El Contexto Internacional de los Impuestos a Herencias
El debate sobre los impuestos a las herencias no es exclusivo de México. A nivel global, existe una diversidad de enfoques. Algunos países, como Japón, Francia, Alemania, España, Bélgica, Italia y Países Bajos, mantienen impuestos sobre herencias, pero con tasas, montos exentos y reglas que varían considerablemente, a menudo dependiendo del grado de parentesco entre el heredero y el fallecido.
En contraste, varias naciones han optado por eliminar este tipo de gravámenes. Australia derogó su impuesto a las herencias en 1979, Nueva Zelanda en 1992, Suecia en 2004, Noruega en 2014 y Austria en 2008. Las razones detrás de estas eliminaciones son diversas, incluyendo las dificultades administrativas para valorar patrimonios complejos, los costos de implementación y los argumentos de que los bienes ya han sido gravados previamente durante la vida del propietario.
La OCDE ha identificado que las dificultades administrativas para calcular el valor real de los patrimonios, los costos de implementación y los argumentos de quienes consideran que las herencias ya provienen de bienes que fueron gravados previamente durante la vida del propietario, son factores que influyen en la decisión de eliminar estos impuestos.
Implicaciones y Futuro del Debate
La intervención de Lenia Batres ha puesto sobre la mesa un debate que, aunque ella intentó impulsar desde la SCJN, parece tener poco eco en la esfera política actual. La rápida reacción de la Presidenta Sheinbaum y de figuras clave de Morena como Ricardo Monreal sugiere que no hay una voluntad política para avanzar en esta dirección en el corto plazo.

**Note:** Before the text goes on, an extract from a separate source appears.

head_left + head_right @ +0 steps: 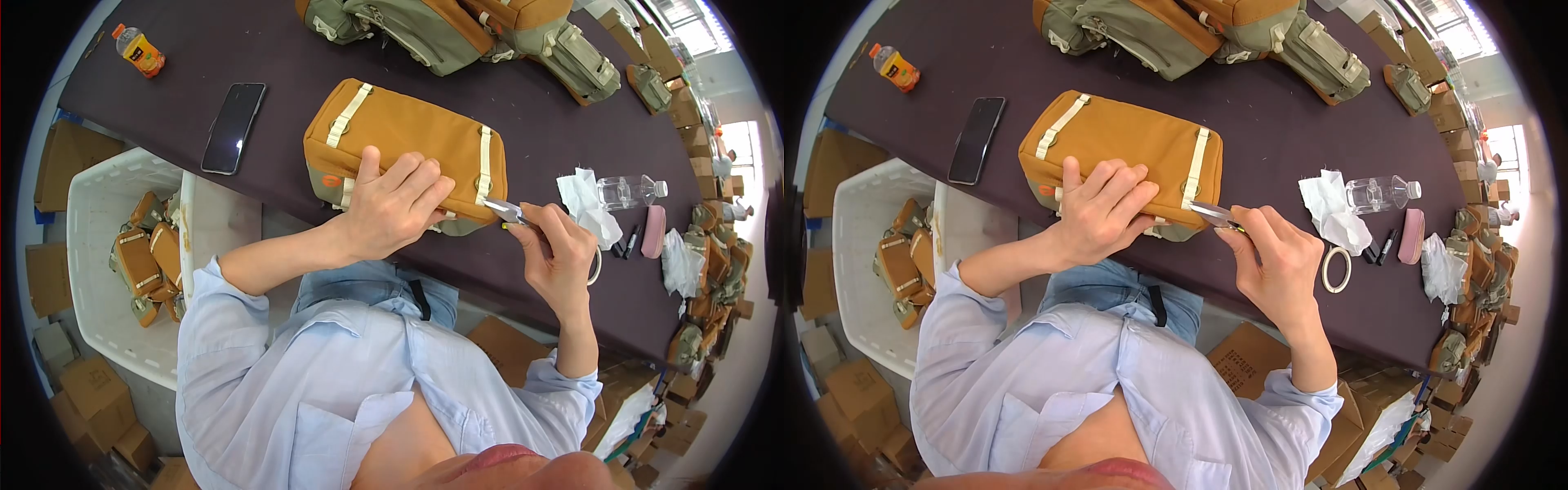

Sin embargo, la discusión sobre la equidad fiscal y la tributación de la riqueza acumulada es un tema recurrente. La propuesta de Batres, aunque rechazada de momento, podría servir como catalizador para futuras discusiones sobre cómo gravar de manera más efectiva la riqueza y asegurar que todos los flujos económicos contribuyan al erario público, sin necesariamente afectar el patrimonio ganado con esfuerzo por los trabajadores.
El hecho de que México, según la OCDE, no cuente con un impuesto a las herencias, lo sitúa en una posición similar a otros países desarrollados que han optado por no gravar estas transferencias. La argumentación de Batres, centrada en la falta de generación propia de los recursos por parte de los beneficiarios, abre una veta de análisis sobre la naturaleza de la riqueza y su tributación, aunque su aplicación práctica enfrente obstáculos legales y políticos significativos.
La controversia subraya la tensión entre la búsqueda de mayores ingresos fiscales y la protección del patrimonio familiar y del ahorro para el retiro. La postura del gobierno federal, clara en su rechazo a gravar herencias, marca la pauta para el debate, al menos por ahora, dejando la propuesta de la ministra Batres como una iniciativa aislada que no prosperará en el corto plazo.
En el contexto de la política fiscal mexicana, donde la recaudación ha sido un desafío constante, este tipo de debates, aunque polémicos, son necesarios para explorar vías de financiamiento público. No obstante, la forma en que se plantean y el consenso político que logran son determinantes para su viabilidad. La intervención de Batres, si bien provocadora, parece haber fortalecido la posición de quienes defienden la exención de impuestos a las herencias y los ahorros de Afores.